1. Em Portugal, usa-se e abusa-se do ‘off the record’. Políticos, dirigentes sindicais, desportivos e outros têm muito este hábito. Com o som ligado, dizem o que lhes interessa; depois, já sem som, acrescentam o que verdadeiramente pensam. Esta ‘estratégia’ busca um fim: influenciar o jornalista, levá-lo a circunscrever-se dentro da lógica do ‘ator’.

Deve dizer-se, a propósito de mais um episódio – aqueles sete segundos em que o primeiro-ministro, António Costa, chamou cobardes aos médicos que prestaram serviço no centro de idosos de Reguengos de Monsaraz, no qual morreram 18 pessoas – que aquilo não é nenhum ‘off de record’. Aquilo é, apenas, mais um exemplo, triste, da promiscuidade na vida pública e informativa nacional. O que António Costa faz é uma tentativa de integrar o jornalista e o meio que ele representa, neste caso o “Expresso”, na sua tese sobre os acontecimentos. Sem dar a cara, sem se expor, sem assumir as consequências da sua versão. Isto tem um nome: cobardia.

2. Convém dizer que a instituição ‘off the record’ não é um sucedâneo de uma tertúlia, uma conversa de amigos. Ela deve servir, apenas, para dar ao jornalista elementos relevantes que não podem ser assumidos pela ‘fonte’ mas que ajudam à construção de um acervo noticioso fiel e importante.

Dou um exemplo.

Quando foi presidente da Comissão Europeia, Durão Barroso estabeleceu o hábito de reunir num hotel de Lisboa, duas a três vezes por ano, com os diretores dos órgãos de informação portugueses. A conversa, que decorria durante o almoço, tinha um propósito: explicar decisões, fazer compreender os meandros da cena política da União, responder a perguntas, passar informações substantivas sobre como tinha acontecido ou como, na visão dele, poderia acontecer. Abordavam-se assuntos importantes, esclareciam-se duvidas. Não me lembro de que alguma vez um desses jornalistas, e eram normalmente 20/25 entre diretores de jornais, rádios e televisões, tivesse sido infiel ao acordo de confidencialidade pré-estabelecido por todos, com todos, à vista de todos.

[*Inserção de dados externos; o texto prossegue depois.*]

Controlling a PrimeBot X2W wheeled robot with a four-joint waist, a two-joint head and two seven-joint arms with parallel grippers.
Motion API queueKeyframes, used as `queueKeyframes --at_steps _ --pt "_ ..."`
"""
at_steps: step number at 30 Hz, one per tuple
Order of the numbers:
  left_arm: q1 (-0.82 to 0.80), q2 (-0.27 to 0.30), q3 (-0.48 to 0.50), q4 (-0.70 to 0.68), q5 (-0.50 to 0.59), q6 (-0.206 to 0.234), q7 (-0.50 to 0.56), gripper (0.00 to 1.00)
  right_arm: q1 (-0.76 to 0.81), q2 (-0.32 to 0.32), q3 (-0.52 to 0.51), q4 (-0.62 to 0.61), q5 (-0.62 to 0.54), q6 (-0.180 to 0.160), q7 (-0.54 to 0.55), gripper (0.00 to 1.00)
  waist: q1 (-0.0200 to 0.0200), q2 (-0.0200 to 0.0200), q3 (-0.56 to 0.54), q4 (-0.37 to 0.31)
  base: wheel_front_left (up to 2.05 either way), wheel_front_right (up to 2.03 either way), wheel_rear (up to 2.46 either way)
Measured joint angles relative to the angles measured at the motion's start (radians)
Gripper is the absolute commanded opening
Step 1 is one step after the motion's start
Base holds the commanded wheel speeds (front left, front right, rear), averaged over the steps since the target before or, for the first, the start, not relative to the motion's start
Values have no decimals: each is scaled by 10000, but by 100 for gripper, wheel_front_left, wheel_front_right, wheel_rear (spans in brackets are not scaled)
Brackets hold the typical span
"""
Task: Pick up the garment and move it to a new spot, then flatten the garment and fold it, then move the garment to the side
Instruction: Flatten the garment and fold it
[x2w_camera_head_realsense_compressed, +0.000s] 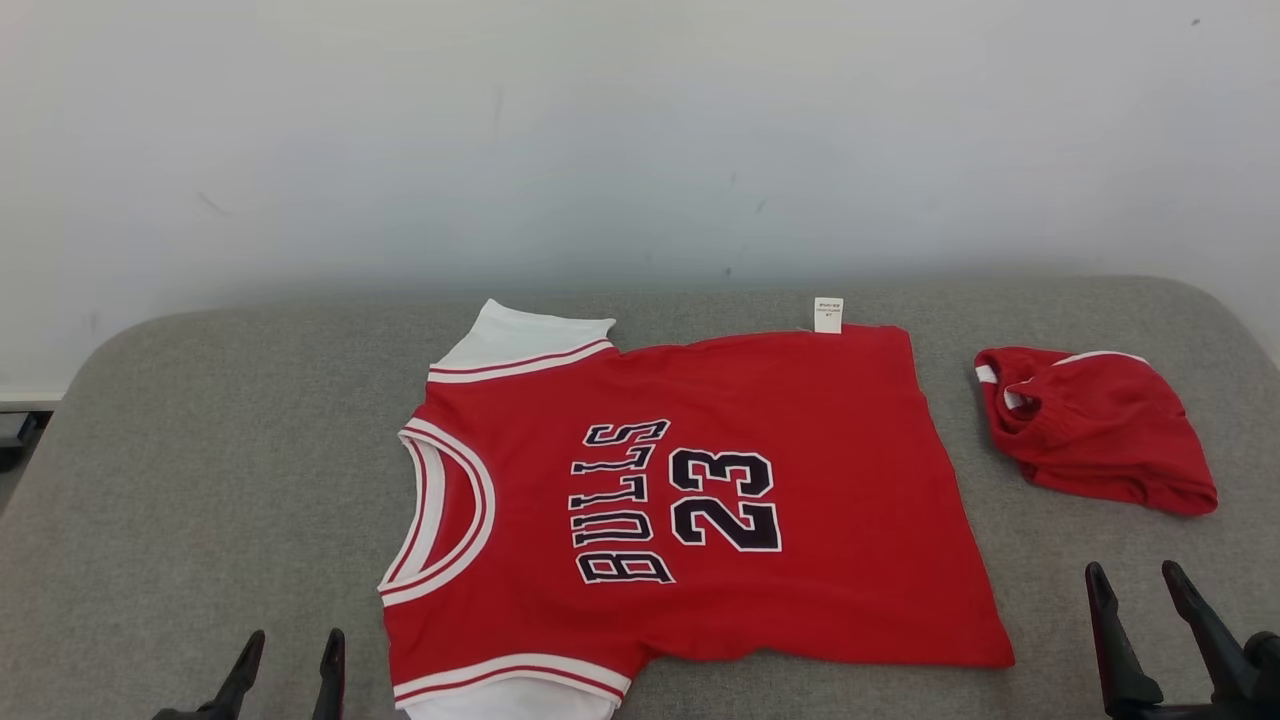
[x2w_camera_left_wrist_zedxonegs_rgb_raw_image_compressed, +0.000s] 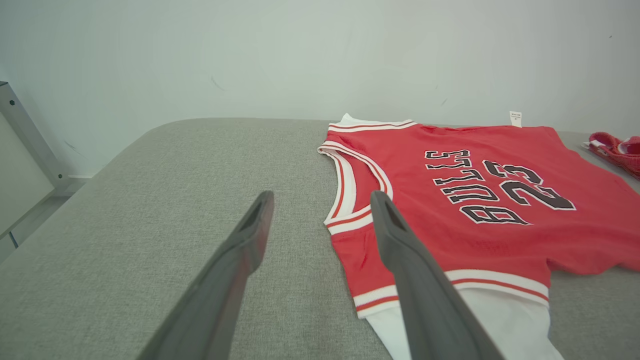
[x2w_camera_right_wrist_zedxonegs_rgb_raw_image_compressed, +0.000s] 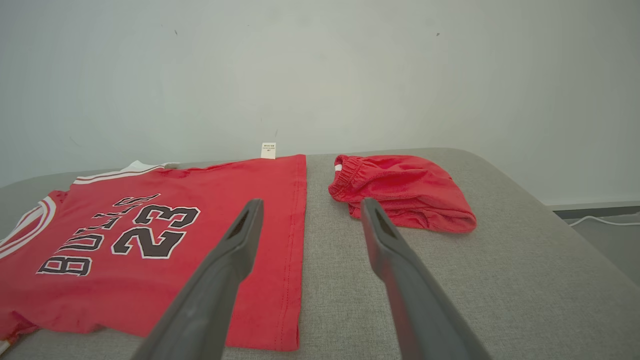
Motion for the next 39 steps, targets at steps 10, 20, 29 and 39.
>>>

3. Poderia citar outros casos que testemunhei pessoalmente, de forma individual, com ‘fontes’ diversas, ou em grupo, com decisores momentaneamente importantes na vida pública – mas  sempre para chegar a uma conclusão: é público e notório que António Costa não deu qualquer informação relevante naqueles sete segundos que pretendem ser um período de ‘off the record’ com o “Expresso”. Se aquilo fosse um hábito, António Costa seria um manipulador; se foi um episódio solto, cometeu um erro.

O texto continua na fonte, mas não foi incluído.